Page 2 of the link is www.netbian.com/meinv/index…

And the subsequent page is on the basis of the second page only change the last number, so when writing the code should pay attention to distinguish the links of the first page and the subsequent page, do the processing respectively; The main() function also adds the ability to customize the number of pages to be climbed, as shown in the code

def main(): N = input(' Please enter the number of pages to climb: # ') url = 'http://www.netbian.com/meinv/' resources of homepage, can examine different classification according to their own requirements, custom change directory, crawl resources accordingly if not OS. Path. The exists ('/beauty ') : If int(n) >= 2, create file directory os.mkdir('./ beautiful /') page = 1 fillPic(url, page) # crawl after page 2 ls = list of resources (range (2, 1 + int (n))) url = 'http://www.netbian.com/meinv/' for I in ls: # by the method of traversing input demand respectively crawl crawl pages do page = STR (I) url_page = 'http://www.netbian.com/meinv/' url_page + = 'index_' + page + 'HTM' FillPic (url, page) call fillPic()Copy the code

Vii. Complete code

Finally, call main() and enter the number of pages to be climbed to start the crawl. The complete code is as follows

import re import requests import os from bs4 import BeautifulSoup def getHtml(url): Headers = {' user-agent ': 'Mozilla/5.0 (Windows NT 10.0; Win64; X64) AppleWebKit/537.36 (KHTML, like Gecko) Chrome/78.0.3904.108 Safari/537.36'} # try: r = requests.get(url, headers=headers) r.raise_for_status() r.encoding = r.apparent_encoding return r.text except: Def getUrlList(url) def getUrlList(url) Url_list = [] Demo = getHtml(URL) soup = BeautifulSoup(demo,'html.parser') sp = soup. Find_all ('div', Class_ ="list") #class='list' is unique in the full text, so as an anchor, get a unique div tag; Note that the source code for this web page is class, but Python has added _ NLS = re.findall(r'a href="(.*?)) at the end to distinguish it from class. "Rel ="external nofollow" rel="external nofollow" ', STR (sp)) # Continue url_list.append('http://www.netbian.com' + I) # add prefix to fetched links, Return url_list def fillPic(url,page): Path = './ '# save path for p in range(len(pic_url)): pic = getHtml(pic_url[p]) soup = BeautifulSoup(pic, 'html.parser') psoup = soup.find('div', Class_ =" PIC ") #class_=" PIC "as anchor, get a unique div tag; Note that the source code for this web page is class, but Python adds _ picUrl = re.findall(r' SRC ="(.*?)) at the end to distinguish it from class. ", STR (psoup)] [0] # fetch the first element from the list, PIC = requests. Get (picUrl).content And return them in binary form (pictures, sounds, Format (page) + STR (p+1) + '.jpg' # Image_path = path + '/' + image_name F. rite(PIC) print(image_name, 'download complete!! ') def main(): N = input(' Please enter the number of pages to climb: # ') url = 'http://www.netbian.com/meinv/' resources of homepage, can examine different classification according to their own requirements, custom change directory, crawl resources accordingly if not OS. Path.

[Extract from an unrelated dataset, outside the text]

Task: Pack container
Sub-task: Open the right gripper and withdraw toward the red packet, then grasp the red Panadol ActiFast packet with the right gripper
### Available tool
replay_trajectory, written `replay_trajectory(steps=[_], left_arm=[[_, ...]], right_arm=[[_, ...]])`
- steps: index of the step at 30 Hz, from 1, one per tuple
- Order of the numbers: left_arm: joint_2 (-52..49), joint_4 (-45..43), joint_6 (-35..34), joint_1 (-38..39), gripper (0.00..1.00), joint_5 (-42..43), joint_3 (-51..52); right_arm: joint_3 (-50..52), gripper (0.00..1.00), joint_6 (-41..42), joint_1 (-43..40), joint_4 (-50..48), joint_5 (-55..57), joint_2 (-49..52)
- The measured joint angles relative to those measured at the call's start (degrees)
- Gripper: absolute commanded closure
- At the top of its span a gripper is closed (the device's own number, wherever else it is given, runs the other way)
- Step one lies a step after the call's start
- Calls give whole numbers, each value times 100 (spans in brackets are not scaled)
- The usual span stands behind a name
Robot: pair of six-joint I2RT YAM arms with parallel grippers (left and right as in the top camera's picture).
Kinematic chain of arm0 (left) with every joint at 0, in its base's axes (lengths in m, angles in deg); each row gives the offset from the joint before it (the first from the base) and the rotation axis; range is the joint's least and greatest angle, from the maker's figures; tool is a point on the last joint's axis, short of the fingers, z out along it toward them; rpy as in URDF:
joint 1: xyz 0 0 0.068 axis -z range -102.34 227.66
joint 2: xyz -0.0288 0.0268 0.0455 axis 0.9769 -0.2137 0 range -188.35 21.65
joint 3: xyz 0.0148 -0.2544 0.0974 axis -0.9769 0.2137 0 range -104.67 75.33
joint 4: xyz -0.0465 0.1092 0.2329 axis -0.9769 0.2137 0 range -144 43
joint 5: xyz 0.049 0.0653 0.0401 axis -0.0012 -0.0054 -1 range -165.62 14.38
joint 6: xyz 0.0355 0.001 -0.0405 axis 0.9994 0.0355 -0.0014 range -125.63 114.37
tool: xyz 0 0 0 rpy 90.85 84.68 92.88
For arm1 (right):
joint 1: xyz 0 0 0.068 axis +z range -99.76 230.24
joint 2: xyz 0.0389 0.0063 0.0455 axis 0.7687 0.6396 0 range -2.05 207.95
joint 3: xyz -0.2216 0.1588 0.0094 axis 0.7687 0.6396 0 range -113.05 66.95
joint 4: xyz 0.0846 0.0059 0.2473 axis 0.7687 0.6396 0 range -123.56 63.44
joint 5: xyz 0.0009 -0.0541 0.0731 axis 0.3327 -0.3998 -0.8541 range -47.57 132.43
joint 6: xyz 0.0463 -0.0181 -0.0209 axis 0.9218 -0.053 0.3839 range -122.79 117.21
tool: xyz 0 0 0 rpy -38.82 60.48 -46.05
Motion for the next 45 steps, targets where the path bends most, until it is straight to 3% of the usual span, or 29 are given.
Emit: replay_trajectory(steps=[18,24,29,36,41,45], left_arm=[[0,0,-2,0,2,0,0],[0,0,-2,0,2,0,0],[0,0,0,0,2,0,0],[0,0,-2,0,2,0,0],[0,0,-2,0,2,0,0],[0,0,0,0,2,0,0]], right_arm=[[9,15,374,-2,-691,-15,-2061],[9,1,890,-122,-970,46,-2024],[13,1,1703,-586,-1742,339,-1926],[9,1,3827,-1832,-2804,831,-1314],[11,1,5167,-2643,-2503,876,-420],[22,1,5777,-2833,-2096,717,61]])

The exists ('/beauty ') : If int(n) >= 2, create file directory os.mkdir('./ beautiful /') page = 1 fillPic(url, page) # crawl after page 2 ls = list of resources (range (2, 1 + int (n))) url = 'http://www.netbian.com/meinv/' for I in ls: # by the method of traversing input demand respectively crawl crawl pages do page = STR (I) url_page = 'http://www.netbian.com/meinv/' url_page + = 'index_' + page + 'HTM' # fillPic(url_page, page) # fillPic()Copy the code

① Part-time exchange, industry consultation, online professional answers

②Python development environment installation tutorial

③Python400 self-study video

④ Common vocabulary of software development

⑤Python learning roadmap

⑥ Over 3000 Python ebooks

You can just take it if you need it and click collect.

This article is about climbing the network black silk beauty hd picture introduction to this, thank you for watching, hope to want to learn friends have provided to function, more exciting content can see the small series homepage.